WHAT IS REQUIRED >> How do the records below read from their first line through the line containing "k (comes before"? Write those lines out exactly.

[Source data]
⁂

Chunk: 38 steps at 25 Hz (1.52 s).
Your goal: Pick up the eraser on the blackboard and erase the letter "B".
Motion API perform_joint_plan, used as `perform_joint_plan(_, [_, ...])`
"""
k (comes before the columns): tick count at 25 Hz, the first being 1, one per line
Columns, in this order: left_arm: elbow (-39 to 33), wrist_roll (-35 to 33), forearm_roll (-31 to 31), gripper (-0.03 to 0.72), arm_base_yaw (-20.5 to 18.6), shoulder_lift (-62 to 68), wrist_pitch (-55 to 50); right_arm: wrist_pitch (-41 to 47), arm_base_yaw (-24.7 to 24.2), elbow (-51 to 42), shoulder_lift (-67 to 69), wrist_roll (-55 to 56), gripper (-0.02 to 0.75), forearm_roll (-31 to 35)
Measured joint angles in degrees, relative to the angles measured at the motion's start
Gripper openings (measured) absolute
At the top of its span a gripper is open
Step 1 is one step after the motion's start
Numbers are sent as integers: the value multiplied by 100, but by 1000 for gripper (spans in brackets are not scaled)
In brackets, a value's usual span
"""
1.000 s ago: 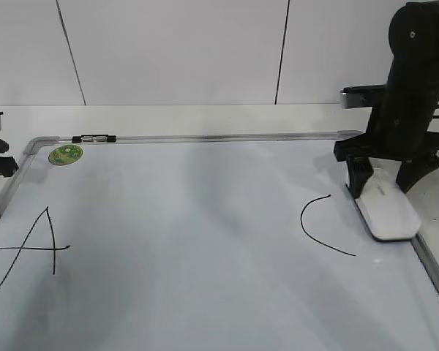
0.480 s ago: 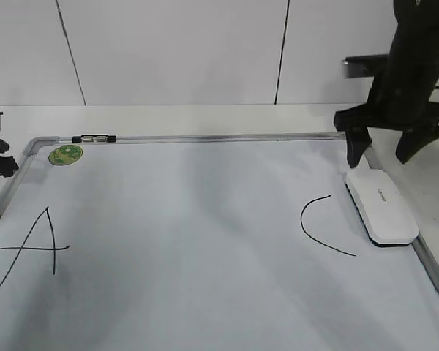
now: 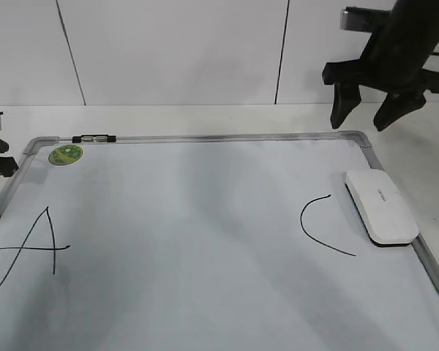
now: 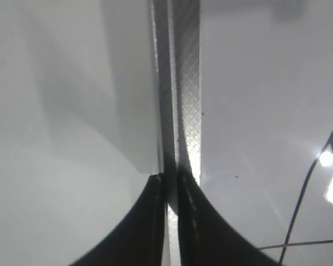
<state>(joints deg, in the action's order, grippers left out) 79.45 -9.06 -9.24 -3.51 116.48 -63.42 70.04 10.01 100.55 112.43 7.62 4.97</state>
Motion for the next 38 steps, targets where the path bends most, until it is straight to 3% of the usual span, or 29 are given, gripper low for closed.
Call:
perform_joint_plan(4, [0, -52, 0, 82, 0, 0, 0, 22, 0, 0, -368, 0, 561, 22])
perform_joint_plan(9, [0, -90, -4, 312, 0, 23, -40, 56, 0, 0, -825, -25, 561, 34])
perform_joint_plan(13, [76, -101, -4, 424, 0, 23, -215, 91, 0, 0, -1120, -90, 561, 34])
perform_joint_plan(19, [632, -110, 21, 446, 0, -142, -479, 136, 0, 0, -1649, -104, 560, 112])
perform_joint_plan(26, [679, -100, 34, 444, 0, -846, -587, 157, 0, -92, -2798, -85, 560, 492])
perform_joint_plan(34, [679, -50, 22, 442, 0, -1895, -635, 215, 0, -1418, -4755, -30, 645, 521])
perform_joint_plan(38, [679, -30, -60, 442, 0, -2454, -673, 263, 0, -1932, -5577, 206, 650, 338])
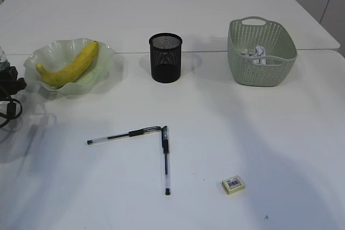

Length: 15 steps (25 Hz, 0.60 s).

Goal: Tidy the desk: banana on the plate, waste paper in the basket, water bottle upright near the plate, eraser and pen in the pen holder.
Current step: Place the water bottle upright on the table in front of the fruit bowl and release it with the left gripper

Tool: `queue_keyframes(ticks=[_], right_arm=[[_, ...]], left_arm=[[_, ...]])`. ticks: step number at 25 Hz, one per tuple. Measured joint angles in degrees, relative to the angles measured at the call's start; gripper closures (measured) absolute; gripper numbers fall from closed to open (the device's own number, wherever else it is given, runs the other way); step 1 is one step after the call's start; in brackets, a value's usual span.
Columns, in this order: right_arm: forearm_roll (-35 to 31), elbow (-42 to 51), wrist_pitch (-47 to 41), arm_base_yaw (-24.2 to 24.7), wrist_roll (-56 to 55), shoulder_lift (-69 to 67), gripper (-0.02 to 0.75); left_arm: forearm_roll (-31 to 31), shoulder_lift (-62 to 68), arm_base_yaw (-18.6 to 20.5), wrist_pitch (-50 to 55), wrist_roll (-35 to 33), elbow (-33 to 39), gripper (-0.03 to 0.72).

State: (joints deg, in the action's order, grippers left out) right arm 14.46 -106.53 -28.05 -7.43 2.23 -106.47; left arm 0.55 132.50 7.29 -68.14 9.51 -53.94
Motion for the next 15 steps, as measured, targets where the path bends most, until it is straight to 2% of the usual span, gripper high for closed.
queue_keyframes(ticks=[15], right_arm=[[0.0,0.0,0.0,0.0,0.0,0.0,0.255]], left_arm=[[0.1,0.0,0.0,0.0,0.0,0.0,0.273]])
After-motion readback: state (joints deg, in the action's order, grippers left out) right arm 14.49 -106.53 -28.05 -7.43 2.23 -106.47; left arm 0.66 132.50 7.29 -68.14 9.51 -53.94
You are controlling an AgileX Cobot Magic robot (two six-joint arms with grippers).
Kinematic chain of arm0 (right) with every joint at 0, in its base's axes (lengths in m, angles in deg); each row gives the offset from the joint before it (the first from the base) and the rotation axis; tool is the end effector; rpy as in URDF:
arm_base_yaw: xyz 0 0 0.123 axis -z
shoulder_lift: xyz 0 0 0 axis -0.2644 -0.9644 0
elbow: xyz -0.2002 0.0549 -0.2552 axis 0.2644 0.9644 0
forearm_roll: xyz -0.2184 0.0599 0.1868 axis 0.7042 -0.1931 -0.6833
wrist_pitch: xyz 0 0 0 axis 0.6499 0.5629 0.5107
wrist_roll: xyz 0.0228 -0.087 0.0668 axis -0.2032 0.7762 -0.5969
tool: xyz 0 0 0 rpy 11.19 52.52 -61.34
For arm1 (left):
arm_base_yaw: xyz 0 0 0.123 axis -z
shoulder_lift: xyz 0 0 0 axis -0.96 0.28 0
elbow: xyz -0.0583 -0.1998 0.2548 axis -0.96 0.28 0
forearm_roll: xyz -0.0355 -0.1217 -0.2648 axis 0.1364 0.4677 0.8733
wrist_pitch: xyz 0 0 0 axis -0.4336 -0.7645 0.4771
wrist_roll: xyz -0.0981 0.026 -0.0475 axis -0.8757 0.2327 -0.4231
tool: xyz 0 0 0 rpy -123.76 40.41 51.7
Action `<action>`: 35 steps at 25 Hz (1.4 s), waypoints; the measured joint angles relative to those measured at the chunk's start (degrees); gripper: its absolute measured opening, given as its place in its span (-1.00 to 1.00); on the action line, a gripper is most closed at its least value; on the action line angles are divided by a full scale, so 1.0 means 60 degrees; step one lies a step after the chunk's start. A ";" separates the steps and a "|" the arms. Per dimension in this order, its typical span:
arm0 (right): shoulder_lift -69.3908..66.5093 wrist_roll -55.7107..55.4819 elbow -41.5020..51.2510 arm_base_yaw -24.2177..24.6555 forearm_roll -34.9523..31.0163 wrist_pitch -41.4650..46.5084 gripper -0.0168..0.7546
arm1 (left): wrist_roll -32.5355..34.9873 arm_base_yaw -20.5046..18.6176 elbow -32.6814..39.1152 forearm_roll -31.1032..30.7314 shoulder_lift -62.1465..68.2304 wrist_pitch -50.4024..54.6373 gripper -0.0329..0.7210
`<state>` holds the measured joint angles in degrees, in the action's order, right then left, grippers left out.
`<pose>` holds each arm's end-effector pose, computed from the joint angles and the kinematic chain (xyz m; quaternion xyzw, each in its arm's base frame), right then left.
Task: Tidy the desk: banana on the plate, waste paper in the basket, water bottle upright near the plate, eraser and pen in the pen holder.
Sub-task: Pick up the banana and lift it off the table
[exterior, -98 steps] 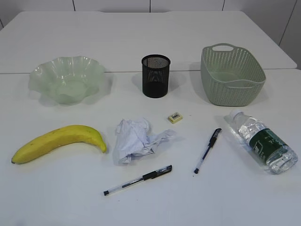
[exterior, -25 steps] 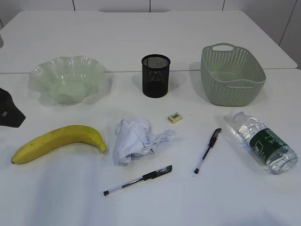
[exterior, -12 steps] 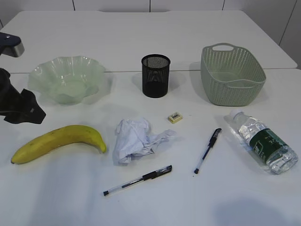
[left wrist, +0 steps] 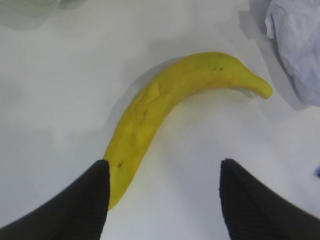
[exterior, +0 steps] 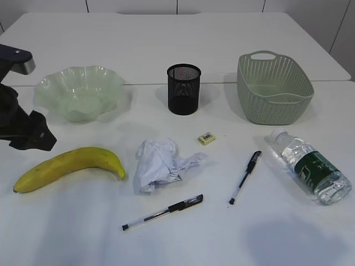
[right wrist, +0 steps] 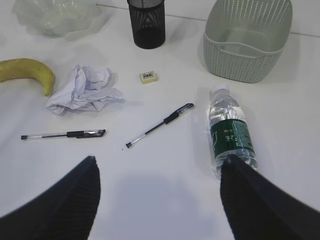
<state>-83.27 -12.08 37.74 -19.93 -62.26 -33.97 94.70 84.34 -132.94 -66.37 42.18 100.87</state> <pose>0.0888 0.0334 0.3391 -0.1454 0.8588 0.0920 0.4826 0.3290 -0.0745 0.2309 0.1749 0.9508 -0.0595 0.2487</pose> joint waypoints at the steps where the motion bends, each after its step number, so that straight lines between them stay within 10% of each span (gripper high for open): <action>1: 0.0000 -0.0001 0.0000 0.0000 -0.0017 -0.0066 0.48 | 0.0025 0.0000 -0.0043 -0.0051 0.0021 0.0000 0.39; 16: -0.0014 0.0057 0.0000 0.0000 -0.1342 -0.0169 0.48 | 0.0970 0.0018 -0.2364 -0.0500 0.2688 0.1799 0.38; 35: -0.0014 0.0484 0.0000 0.0000 -0.1362 0.0208 0.48 | 0.2160 0.0257 -0.2510 -0.0902 0.3840 0.0912 0.30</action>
<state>-83.35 -9.17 37.74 -19.93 -70.43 -32.72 107.66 85.89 -148.00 -71.78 65.22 106.34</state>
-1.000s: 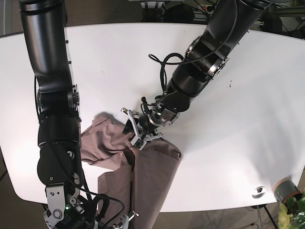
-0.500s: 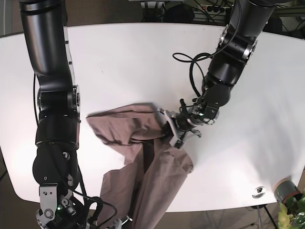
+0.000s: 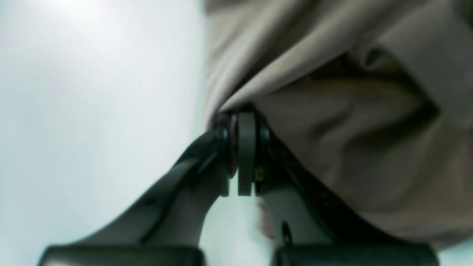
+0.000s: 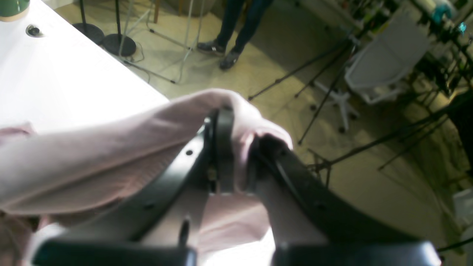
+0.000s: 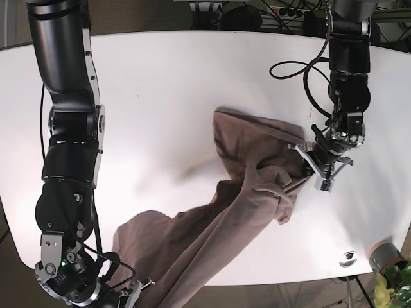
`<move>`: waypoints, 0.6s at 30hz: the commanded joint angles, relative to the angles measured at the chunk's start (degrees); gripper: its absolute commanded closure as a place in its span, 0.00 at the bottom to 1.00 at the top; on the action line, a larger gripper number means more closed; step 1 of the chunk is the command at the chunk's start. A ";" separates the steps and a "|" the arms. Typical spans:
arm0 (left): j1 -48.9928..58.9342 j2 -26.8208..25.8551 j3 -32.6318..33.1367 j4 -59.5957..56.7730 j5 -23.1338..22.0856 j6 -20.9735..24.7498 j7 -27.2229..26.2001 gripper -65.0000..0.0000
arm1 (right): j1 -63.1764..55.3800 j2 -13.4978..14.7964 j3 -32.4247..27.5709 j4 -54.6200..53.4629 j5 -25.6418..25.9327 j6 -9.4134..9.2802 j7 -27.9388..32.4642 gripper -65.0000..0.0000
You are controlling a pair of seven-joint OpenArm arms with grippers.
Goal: Fold the T-shirt properly
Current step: 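Lift the T-shirt with both grippers and lay it across the table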
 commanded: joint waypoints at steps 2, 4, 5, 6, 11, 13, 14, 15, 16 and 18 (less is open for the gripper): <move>-2.06 -1.64 -3.19 5.60 -0.57 -0.02 1.51 1.00 | 2.50 0.30 0.40 0.79 0.06 -0.59 2.11 0.97; -4.26 -1.81 -4.51 7.71 -0.57 -0.02 3.80 1.00 | 2.85 0.30 0.40 0.52 0.06 -0.68 2.11 0.97; -5.31 -1.90 -4.95 8.24 -0.57 -0.02 4.85 1.00 | 3.12 0.30 0.40 0.52 -0.03 -0.68 2.20 0.97; -7.07 -1.90 -5.21 8.77 -0.57 -0.02 6.79 1.00 | 3.99 0.30 0.40 0.52 -0.03 -0.68 2.20 0.97; -14.01 -3.84 -8.55 10.53 -0.74 -0.02 12.59 1.00 | 6.98 1.97 0.49 0.61 -1.79 -0.95 2.20 0.97; -16.04 -4.54 -9.43 11.41 -0.74 -0.02 13.38 1.00 | 7.95 2.32 0.49 0.79 -2.67 -0.95 2.20 0.97; -17.00 -5.07 -9.61 11.76 -0.74 -0.02 13.47 1.00 | 8.48 2.50 0.57 0.79 -2.84 -0.95 2.20 0.97; -18.32 -5.77 -9.61 11.93 -0.83 -0.02 13.47 1.00 | 8.83 3.11 0.57 0.79 -2.93 -0.95 2.20 0.97; -19.55 -6.30 -9.61 12.02 -0.83 -0.02 13.47 1.00 | 9.09 3.82 0.57 0.87 -2.67 -0.95 2.11 0.97; -21.05 -6.91 -9.61 12.11 -0.83 -0.02 13.47 1.00 | 9.18 4.34 0.57 0.96 -2.58 -0.95 2.11 0.97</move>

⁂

SOLVED EXERCISE >>
Chunk: 38 steps at 25 Hz (1.52 s).
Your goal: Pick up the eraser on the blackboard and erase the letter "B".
Motion API perform_joint_plan, used as `perform_joint_plan(_, [_, ...])`
"""
k (comes before the columns): tick count at 25 Hz, the first being 1, one per line

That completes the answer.